Groot en rond, met prominente tenen.

Coat

Vacht en textuur
Kort, dik, dicht op het lichaam en voelt uitzonderlijk zacht en zijdeachtig aan. De vacht kan met goud besprenkeld zijn, een effect dat bekend staat als "glitter", hoewel deze tint geen voordeel heeft ten opzichte van een kat zonder glitter.
Patronen
Gevlekt en rozetten:
Twee soorten vlekken zijn toegestaan, rozetten en vlekken, die willekeurig zijn gerangschikt of horizontaal zijn uitgelijnd. Rozetten bestaan uit minstens twee verschillende kleuren en kunnen de vorm hebben van een pootafdruk, een pijlpunt of een ring. Ze hebben de voorkeur boven eenvoudige spots, maar kunnen niet verplicht worden gesteld. Of het nu spots of rozetten zijn, het contrast met de achtergrondkleur moet extreem zijn, met duidelijke vormen en zuivere randen. De schouders zijn gevlekt, terwijl de poten en staart gevlekt of geringd zijn. De buik moet gevlekt zijn. Op de kop is de typische opmaak van tabby katten sterk gemarkeerd. De kootjes, de keel, de ondervacht van de buik en de binnenkant van de poten zijn gebroken wit, zo licht mogelijk. Zowel spotted als rosette patronen strijden in dezelfde klasse.
Marmer:
Het marmer patroon verschilt van het blotched tabby patroon. Hier zijn de klassieke aftekeningen (oesterschelp, vlindervleugel) horizontaal uitgerekt om te lijken op de aderen in marmer of de aftekeningen van de langbenige panter. De banden van de basiskleur moeten even breed zijn als de marmering, die in het midden dichter bij elkaar ligt. De voorkeur gaat uit naar vachten met ten minste drie tinten: de basiskleur, de kleur van de aftekeningen en de intense kleur die deze aftekeningen onderstreept. Het contrast moet extreem zijn. De buik moet gedessineerd zijn. Op de kop is de typische opmaak van tabby katten sterk gemarkeerd.
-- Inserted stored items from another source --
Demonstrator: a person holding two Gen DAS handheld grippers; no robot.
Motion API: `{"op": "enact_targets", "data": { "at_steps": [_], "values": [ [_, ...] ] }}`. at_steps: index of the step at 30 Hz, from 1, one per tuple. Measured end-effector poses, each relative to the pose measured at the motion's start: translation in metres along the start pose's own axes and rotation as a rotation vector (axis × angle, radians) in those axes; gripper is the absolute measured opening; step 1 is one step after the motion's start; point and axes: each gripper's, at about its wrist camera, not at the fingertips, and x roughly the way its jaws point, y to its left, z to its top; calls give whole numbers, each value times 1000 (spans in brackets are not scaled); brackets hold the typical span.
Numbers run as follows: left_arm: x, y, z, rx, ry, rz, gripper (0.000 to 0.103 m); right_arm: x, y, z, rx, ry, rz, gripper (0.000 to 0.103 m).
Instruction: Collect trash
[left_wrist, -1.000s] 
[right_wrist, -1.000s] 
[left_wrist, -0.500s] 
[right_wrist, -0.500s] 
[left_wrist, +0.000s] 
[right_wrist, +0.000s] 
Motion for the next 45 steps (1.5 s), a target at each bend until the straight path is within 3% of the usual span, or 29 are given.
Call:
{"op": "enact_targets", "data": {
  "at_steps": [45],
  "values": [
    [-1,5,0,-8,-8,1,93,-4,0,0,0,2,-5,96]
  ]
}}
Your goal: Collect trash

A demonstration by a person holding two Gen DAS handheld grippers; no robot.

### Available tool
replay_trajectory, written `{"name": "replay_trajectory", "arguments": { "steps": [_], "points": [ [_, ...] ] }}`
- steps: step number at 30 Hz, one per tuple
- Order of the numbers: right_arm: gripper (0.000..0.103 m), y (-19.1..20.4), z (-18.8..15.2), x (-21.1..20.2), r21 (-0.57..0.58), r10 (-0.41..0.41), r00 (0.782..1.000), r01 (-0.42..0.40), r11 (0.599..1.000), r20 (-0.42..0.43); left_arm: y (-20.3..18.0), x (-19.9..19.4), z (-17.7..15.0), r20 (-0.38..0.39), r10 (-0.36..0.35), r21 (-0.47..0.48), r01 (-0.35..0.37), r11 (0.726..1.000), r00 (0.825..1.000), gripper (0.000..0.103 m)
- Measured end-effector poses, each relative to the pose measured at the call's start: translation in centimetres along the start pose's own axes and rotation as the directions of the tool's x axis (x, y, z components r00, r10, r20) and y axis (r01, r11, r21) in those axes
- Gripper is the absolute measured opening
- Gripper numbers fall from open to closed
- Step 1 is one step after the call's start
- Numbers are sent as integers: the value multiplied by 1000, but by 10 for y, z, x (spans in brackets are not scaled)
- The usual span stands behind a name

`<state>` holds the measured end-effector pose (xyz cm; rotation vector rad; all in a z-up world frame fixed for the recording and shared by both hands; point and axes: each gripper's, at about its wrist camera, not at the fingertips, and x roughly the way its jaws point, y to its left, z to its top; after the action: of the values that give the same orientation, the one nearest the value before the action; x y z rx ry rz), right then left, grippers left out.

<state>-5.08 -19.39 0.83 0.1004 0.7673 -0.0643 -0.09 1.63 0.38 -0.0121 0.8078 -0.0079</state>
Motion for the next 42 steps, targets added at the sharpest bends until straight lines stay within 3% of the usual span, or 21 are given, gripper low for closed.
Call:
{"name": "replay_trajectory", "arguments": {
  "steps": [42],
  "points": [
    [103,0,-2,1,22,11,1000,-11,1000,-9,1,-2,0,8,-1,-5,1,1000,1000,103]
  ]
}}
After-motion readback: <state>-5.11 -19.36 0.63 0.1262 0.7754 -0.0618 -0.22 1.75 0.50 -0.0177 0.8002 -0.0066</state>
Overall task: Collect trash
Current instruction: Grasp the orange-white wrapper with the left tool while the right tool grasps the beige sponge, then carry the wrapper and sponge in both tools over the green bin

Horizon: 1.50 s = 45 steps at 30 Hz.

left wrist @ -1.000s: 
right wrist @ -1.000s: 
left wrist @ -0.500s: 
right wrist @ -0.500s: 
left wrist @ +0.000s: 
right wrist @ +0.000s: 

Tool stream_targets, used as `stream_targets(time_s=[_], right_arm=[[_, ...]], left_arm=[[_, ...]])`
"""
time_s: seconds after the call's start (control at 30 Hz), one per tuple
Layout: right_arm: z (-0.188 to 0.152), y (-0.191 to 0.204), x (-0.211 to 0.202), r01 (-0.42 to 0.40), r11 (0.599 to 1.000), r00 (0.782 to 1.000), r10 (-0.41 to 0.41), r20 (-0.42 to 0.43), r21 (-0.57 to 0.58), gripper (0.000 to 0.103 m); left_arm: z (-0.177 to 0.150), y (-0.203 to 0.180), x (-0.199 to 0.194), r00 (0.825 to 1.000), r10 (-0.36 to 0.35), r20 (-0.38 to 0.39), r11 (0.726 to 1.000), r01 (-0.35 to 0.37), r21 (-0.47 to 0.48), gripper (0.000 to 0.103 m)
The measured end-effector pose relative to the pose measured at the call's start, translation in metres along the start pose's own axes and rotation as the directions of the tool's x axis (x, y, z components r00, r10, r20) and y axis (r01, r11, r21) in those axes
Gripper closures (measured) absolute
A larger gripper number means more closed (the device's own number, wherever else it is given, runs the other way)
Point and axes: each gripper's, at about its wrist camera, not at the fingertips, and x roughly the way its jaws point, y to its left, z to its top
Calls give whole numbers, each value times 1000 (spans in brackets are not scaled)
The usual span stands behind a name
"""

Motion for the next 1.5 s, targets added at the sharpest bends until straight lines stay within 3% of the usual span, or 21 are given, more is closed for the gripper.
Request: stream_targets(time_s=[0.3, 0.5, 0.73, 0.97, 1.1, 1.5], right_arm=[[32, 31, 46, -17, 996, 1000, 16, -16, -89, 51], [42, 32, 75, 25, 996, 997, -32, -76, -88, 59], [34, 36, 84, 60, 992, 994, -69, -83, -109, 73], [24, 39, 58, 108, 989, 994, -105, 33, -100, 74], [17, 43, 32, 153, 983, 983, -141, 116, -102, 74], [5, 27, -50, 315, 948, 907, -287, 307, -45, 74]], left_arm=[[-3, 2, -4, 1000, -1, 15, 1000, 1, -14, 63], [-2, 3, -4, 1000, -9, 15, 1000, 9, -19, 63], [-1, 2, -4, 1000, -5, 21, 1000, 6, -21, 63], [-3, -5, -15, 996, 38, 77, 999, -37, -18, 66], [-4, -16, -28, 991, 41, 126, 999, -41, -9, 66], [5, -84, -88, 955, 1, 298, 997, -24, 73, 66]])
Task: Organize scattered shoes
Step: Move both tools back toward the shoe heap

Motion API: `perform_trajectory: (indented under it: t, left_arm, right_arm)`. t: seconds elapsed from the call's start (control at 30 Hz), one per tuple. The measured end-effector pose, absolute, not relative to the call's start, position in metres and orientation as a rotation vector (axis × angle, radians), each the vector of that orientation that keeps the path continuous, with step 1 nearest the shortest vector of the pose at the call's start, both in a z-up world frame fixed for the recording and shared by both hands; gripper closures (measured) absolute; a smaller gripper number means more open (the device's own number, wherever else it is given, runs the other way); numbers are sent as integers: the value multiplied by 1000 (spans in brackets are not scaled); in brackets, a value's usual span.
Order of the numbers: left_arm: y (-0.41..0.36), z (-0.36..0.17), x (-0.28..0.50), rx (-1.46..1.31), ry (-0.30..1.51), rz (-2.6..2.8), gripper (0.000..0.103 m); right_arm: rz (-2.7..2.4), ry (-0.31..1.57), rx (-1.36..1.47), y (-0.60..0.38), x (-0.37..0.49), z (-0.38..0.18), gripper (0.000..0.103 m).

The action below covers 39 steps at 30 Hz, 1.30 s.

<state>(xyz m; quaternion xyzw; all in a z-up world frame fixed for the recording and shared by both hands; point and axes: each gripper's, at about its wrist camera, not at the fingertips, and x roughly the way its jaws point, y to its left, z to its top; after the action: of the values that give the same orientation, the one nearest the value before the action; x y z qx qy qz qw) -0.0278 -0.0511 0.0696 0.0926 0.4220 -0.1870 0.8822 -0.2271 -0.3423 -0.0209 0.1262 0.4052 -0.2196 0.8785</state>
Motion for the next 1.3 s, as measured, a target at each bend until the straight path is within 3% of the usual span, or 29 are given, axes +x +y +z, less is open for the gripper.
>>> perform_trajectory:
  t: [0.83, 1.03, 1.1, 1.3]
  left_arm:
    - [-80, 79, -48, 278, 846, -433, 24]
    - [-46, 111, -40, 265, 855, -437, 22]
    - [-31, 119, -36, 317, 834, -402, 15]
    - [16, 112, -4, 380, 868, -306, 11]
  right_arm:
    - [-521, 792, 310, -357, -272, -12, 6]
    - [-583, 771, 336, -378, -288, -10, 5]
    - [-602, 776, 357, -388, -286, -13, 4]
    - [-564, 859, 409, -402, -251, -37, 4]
De kootjes, de keel, de ondervacht van de buik en de binnenkant van de poten zijn gebroken wit, zo licht mogelijk.

Maat en gewicht

Schouderhoogte
Middelgroot tot groot.
Gewicht
Tussen 4 en 7 kg.

Toleranties

 Kittens mogen een iets langere vacht hebben dan volwassen katten.
 Pads en neusleer mogen dezelfde basiskleur hebben als de vacht of geheel of gedeeltelijk roze zijn.

Strafpunten

 Sterk hol profiel.
 Verticale strepen (makreel).
 Vlekken die niet in overeenstemming zijn met de vachtbeschrijving.

Weigering van een titel

 Buik zonder tekeningen.
 Gebrek aan make-up op de neus.
 Aanwezigheid van een stop.
 Witte medaillons en witte vlekken in het algemeen.
 Algemene fouten en gebreken die in de show geëlimineerd worden.

Toegelaten huwelijken

 Bengaal x Bengaal

Alleen katten van minstens de 5e generatie (F5) komen in aanmerking voor het kampioenschap.


Wilde katten en hybriden F1 tot en met 4 zijn verboden in LOOF shows en presentaties.

Solid Bengals (non-agoutis) worden beschouwd als fokhulp en hebben geen toegang tot het kampioenschap.